▶ WHAT THE TASK ASKS
Print the records below exactly, from the line containing "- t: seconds" down to the line containing "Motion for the", both lines included, and omit every picture.
....................
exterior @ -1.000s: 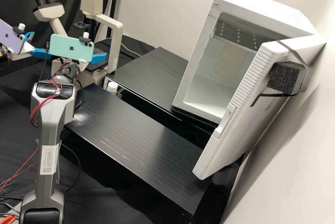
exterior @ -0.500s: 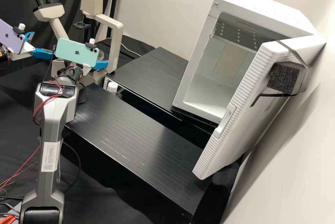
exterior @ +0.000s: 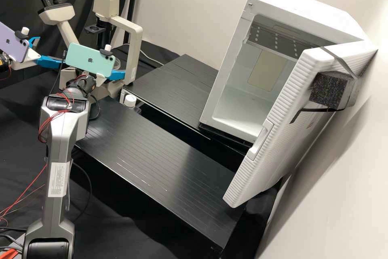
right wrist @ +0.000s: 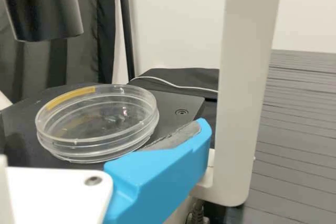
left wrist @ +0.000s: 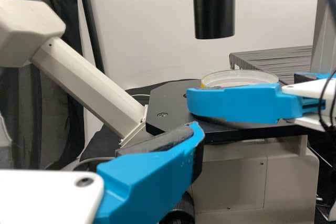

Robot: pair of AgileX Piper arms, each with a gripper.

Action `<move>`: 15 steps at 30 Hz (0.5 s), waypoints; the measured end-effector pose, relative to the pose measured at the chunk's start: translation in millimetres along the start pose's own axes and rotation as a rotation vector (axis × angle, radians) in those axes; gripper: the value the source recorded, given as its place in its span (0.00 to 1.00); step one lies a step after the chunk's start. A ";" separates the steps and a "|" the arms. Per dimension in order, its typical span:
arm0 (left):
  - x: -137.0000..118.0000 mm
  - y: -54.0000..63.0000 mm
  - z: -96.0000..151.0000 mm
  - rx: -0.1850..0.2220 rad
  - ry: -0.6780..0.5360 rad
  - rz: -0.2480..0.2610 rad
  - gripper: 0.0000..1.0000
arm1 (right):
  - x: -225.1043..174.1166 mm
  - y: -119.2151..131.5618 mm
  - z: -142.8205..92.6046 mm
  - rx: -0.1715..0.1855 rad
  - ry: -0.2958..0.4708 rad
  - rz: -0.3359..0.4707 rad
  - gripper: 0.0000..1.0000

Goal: Move the petri dish to the bench.

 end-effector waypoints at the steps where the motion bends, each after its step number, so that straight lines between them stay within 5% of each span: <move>1: 0.0 0.0 0.0 0.000 0.000 0.000 1.00 | -0.1 -1.6 -0.9 -0.014 0.000 0.005 1.00; 10: 0.0 0.0 0.0 0.000 0.000 0.000 1.00 | -4.7 -6.3 -11.3 -0.127 0.009 0.071 1.00; 15: 0.0 0.0 0.0 0.000 0.000 0.000 1.00 | -5.1 -6.6 -12.1 -0.141 0.011 0.075 1.00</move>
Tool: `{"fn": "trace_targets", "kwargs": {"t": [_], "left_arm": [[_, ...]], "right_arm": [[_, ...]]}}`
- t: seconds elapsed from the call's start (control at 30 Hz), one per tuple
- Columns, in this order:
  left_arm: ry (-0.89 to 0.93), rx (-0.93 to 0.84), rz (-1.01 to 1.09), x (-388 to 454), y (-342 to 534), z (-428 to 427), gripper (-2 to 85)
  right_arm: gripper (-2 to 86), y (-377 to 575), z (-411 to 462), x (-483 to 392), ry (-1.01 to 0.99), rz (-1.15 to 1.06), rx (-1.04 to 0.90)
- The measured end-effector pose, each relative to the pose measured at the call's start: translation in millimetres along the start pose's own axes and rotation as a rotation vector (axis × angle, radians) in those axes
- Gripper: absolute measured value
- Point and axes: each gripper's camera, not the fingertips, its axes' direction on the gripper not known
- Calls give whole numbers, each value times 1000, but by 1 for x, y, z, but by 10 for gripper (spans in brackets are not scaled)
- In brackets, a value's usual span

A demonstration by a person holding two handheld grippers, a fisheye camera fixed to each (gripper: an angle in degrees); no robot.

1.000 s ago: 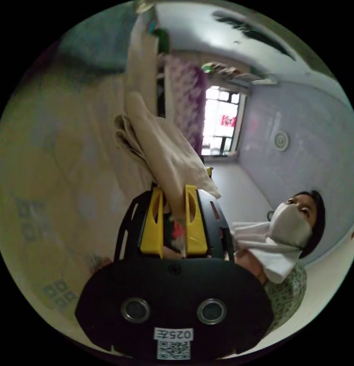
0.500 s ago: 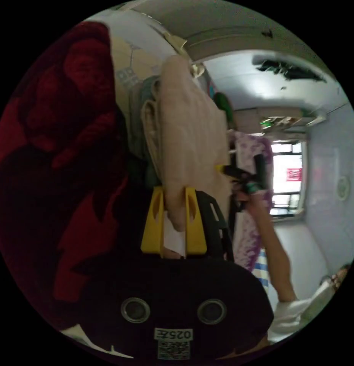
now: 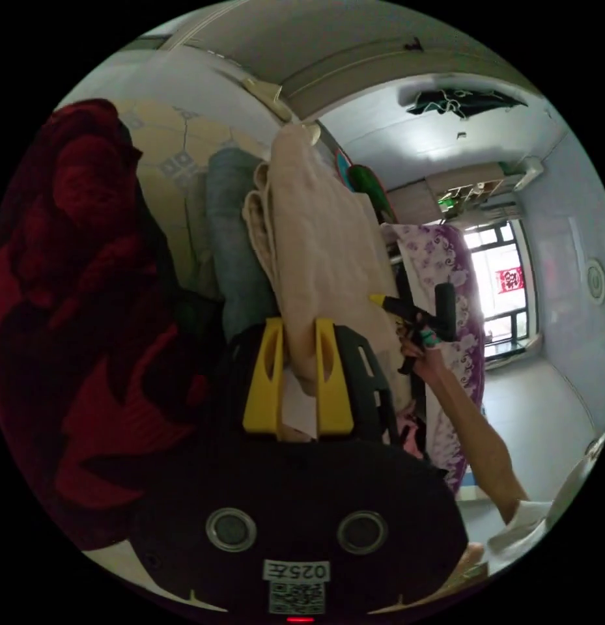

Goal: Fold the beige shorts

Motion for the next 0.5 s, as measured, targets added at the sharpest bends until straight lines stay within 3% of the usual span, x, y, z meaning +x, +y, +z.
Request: {"fn": "trace_targets", "kwargs": {"t": [0.2,0.37,0.5], "left_arm": [[-83,94,8,9,61,32,44],[-76,300,-19,13,147,34,29],[-76,438,215,51,227,28,35]], "right_arm": [[122,11,-43,-76,286,-26,-52],[130,95,-147,-92,132,17,29],[131,231,-250,-122,212,-7,104]]}}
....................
▶ WORKED SOLUTION
- t: seconds elapsed from the call's start (control at 30 Hz), one per tuple
- Columns, in this order:
  left_arm: ry (-0.89 to 0.93), rx (-0.93 to 0.84), rz (-1.01 to 1.09), x (-388 to 454), y (-342 to 534), z (-428 to 427), gripper (-2 to 85)
  right_arm: gripper (-2 to 86), y (-377 to 575), z (-411 to 462), x (-483 to 392), ry (-1.01 to 0.99), rz (-1.15 to 1.06), rx (-1.04 to 0.90)
- The measured end-effector pose, each relative to the pose measured at the call's start: translation in millimetres along the start pose's own axes and rotation as a rotation vector (axis × angle, radians) in those axes
- Gripper: absolute measured value
- Point and axes: each gripper's camera, not the fingertips, its axes' direction on the gripper not known
- Calls give whole numbers, each value times 1000, but by 1 for x, y, z, but by 10 for gripper (spans in brackets are not scaled)
- In brackets, a value's usual span

A demonstration by a person holding two handheld grippers, a fisheye camera fixed to each (gripper: an angle in degrees); no robot.

1.000 s ago: 
0.500 s ago: 
now: 

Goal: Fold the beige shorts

Motion for the next 0.5 s, as measured, targets added at the sharpest bends until straight lines stay within 3% of the usual span, x, y, z meaning +x, +y, +z.

The full answer has now been given.